Victorian Scientific Naturalism

Community, Identity, Continuity

About this book

Victorian Scientific Naturalism examines the secular creeds of the generation of intellectuals who, in the wake of The Origin of Species, wrested cultural authority from the old Anglican establishment while installing themselves as a new professional scientific elite. These scientific naturalists—led by biologists, physicists, and mathematicians such as William Kingdon Clifford, Joseph Dalton Hooker, Thomas Henry Huxley, and John Tyndall—sought to persuade both the state and the public that scientists, not theologians, should be granted cultural authority, since their expertise gave them special insight into society, politics, and even ethics.
           
In Victorian Scientific Naturalism, Gowan Dawson and Bernard Lightman bring together new essays by leading historians of science and literary critics that recall these scientific naturalists, in light of recent scholarship that has tended to sideline them, and that reevaluate their place in the broader landscape of nineteenth-century Britain.

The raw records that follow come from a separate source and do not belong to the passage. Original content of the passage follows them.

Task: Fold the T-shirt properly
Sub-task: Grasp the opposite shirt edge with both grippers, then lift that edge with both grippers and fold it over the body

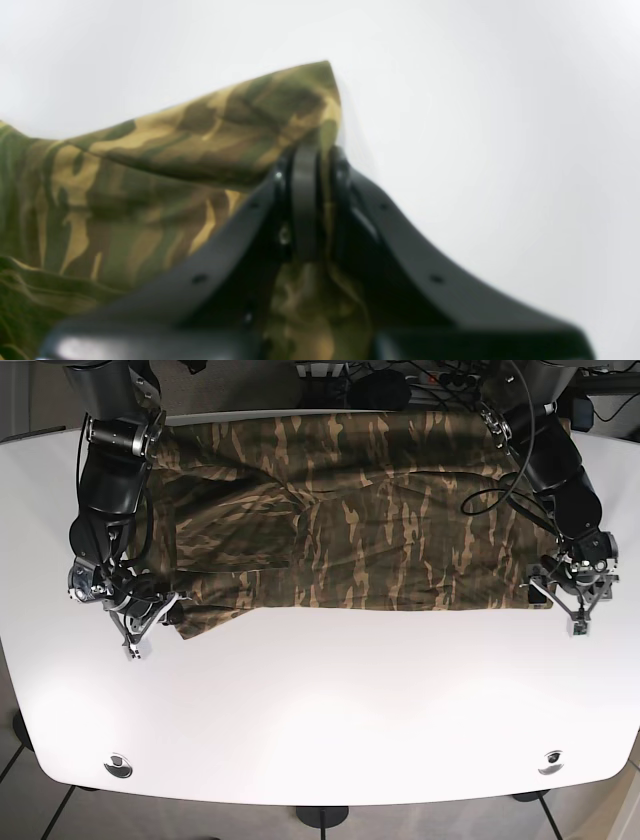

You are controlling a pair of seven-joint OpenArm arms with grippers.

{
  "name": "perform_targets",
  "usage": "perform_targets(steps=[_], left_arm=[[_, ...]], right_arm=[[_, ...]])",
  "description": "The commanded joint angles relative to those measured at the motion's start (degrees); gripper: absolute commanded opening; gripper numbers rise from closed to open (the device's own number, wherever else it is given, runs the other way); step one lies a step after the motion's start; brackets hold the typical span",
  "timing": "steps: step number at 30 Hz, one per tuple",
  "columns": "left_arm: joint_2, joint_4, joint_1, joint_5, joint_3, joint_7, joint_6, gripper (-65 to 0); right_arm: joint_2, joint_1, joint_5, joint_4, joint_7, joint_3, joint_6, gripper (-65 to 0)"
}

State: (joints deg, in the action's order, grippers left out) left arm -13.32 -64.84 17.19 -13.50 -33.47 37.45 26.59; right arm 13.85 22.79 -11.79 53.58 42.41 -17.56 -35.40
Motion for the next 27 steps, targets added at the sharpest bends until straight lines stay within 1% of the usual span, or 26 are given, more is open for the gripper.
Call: perform_targets(steps=[1,3,5,6,7,8,9,10,11,13,14,17,19,20,21,23,27], left_arm=[[-0.88,1.76,1.4,2.9,0.02,-1.01,-0.08,-15.7],[-1.93,3.34,1.05,6.95,0.29,-1.01,0.0,-15.7],[-2.81,4.93,0.96,9.15,0.38,-1.01,0.0,-15.8],[-2.81,5.54,0.96,9.41,0.38,-1.01,0.0,-16.0],[-2.81,5.72,0.96,9.5,0.38,-1.01,0.0,-17.5],[-2.72,5.63,0.96,9.5,0.38,-1.01,0.0,-20.7],[-2.72,5.63,0.96,9.58,0.38,-1.01,0.0,-25.1],[-2.63,5.63,1.05,9.58,0.29,-1.01,0.0,-34.0],[-2.63,5.63,1.23,9.58,0.29,-1.01,0.0,-45.7],[-2.63,5.72,1.32,9.58,0.29,-1.1,0.0,-61.2],[-2.63,5.63,1.32,9.58,0.29,-1.1,0.0,-65.0],[-2.55,3.78,1.23,10.02,-0.06,-2.07,0.09,-65.0],[-1.93,-1.14,-0.53,13.36,0.02,-2.86,0.09,-65.0],[-1.93,-4.13,-2.11,15.91,0.02,-2.86,0.09,-65.0],[-1.93,-6.15,-2.82,17.67,0.11,-2.86,0.09,-65.0],[-1.93,-9.75,-4.31,20.66,0.11,-2.77,0.09,-65.0],[-1.93,-17.05,-8.36,26.29,0.02,-2.77,0.09,-65.0]], right_arm=[[0.62,1.26,0.23,0.7,0.18,-0.06,0.01,-62.8],[0.62,1.26,-0.03,0.7,0.18,-0.06,0.01,-62.8],[0.62,1.26,-0.03,0.7,0.18,-0.06,0.01,-62.8],[0.62,1.26,-0.03,0.7,0.18,-0.15,0.01,-62.8],[0.62,1.26,-0.03,0.79,0.18,-0.15,0.01,-62.8],[0.62,1.26,-0.03,0.79,0.18,-0.15,0.01,-62.8],[0.62,1.26,-0.03,0.79,0.18,-0.15,0.01,-62.8],[0.62,1.26,-0.03,0.79,0.18,-0.24,0.01,-62.8],[0.62,1.26,-0.03,0.79,0.18,-0.24,0.01,-62.8],[0.62,1.26,-0.03,0.79,0.18,-0.24,-0.16,-62.8],[0.62,1.26,-0.03,0.79,0.18,-0.24,-0.16,-62.8],[0.53,1.17,-0.12,2.02,0.09,-0.33,-0.08,-62.9],[0.53,0.2,-0.12,4.92,0.09,-0.33,-0.08,-62.9],[0.26,-0.5,-0.12,7.74,0.09,-0.33,-0.08,-63.1],[-0.44,-0.94,-0.12,9.67,0.18,-0.42,0.01,-63.1],[-0.88,-1.91,-0.12,13.71,0.53,-0.42,0.01,-63.1],[-1.14,-4.46,-0.12,22.59,3.96,-0.86,0.01,-63.1]])
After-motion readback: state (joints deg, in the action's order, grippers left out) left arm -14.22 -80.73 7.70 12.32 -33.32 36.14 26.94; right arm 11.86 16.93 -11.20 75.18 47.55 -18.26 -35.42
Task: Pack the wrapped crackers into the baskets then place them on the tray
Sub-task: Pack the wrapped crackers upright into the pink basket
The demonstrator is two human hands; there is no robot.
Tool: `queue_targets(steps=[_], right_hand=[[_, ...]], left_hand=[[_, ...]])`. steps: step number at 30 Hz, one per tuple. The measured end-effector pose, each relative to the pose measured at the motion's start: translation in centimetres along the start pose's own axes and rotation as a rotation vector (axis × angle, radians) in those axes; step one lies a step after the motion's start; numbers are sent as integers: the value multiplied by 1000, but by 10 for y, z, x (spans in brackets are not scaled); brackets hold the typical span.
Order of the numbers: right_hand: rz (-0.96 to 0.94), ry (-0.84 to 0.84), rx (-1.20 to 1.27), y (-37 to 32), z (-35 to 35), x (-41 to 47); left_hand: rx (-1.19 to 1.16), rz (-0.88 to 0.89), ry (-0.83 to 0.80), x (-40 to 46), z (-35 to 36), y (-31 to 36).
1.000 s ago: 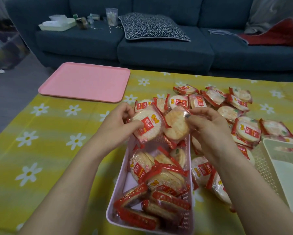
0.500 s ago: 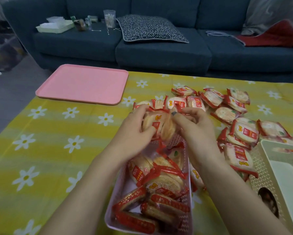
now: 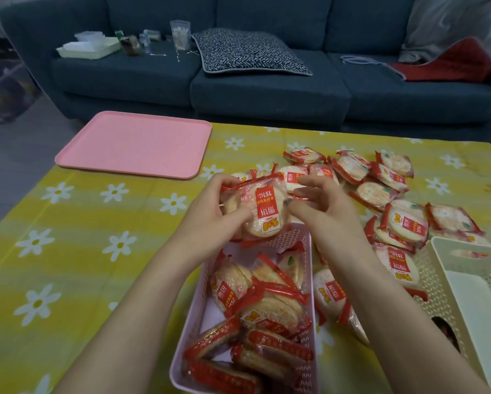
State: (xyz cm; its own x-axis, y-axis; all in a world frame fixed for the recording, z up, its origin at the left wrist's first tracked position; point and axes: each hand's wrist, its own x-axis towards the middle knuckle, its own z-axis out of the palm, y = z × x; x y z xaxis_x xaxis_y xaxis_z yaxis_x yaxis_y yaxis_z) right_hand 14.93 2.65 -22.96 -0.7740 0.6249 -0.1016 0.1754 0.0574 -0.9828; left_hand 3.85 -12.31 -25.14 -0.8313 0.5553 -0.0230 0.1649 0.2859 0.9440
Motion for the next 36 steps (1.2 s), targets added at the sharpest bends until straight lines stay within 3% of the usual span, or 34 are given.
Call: queue_targets(steps=[5, 9, 14, 19, 27, 32, 36], right_hand=[[77, -178, -95, 3, 6, -4], [156, -170, -180, 8, 9, -2], [198, -116, 94, 1, -6, 6], [-3, 13, 307, -15, -18, 5], [-382, -175, -238, -6, 6, -1], [-562, -134, -462, 4, 11, 1], [-531, -250, -502, 9, 11, 3]], left_hand=[[-53, -39, 0, 1, -2, -2], [-112, -46, 3, 0, -5, -1], [-152, -80, -36, -2, -10, 0], [-79, -73, -97, -4, -14, -3], [45, 71, -203, -5, -7, -6], [107, 117, -161, -2, -7, -10], [97, 107, -154, -2, -8, -11]])
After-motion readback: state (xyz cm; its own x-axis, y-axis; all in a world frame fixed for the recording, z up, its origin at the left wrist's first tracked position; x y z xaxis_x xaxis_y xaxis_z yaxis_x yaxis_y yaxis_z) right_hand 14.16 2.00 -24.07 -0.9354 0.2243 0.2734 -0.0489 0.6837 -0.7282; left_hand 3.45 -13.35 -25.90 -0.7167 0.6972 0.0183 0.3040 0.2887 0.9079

Ranging in topic from daring climbing expeditions in the Alps to the maintenance of aristocratic protocols of conduct at Kew Gardens, these essays offer a series of new perspectives on Victorian scientific naturalism—as well as its subsequent incarnations in the early twentieth century—that together provide an innovative understanding of the movement centering on the issues of community, identity, and continuity.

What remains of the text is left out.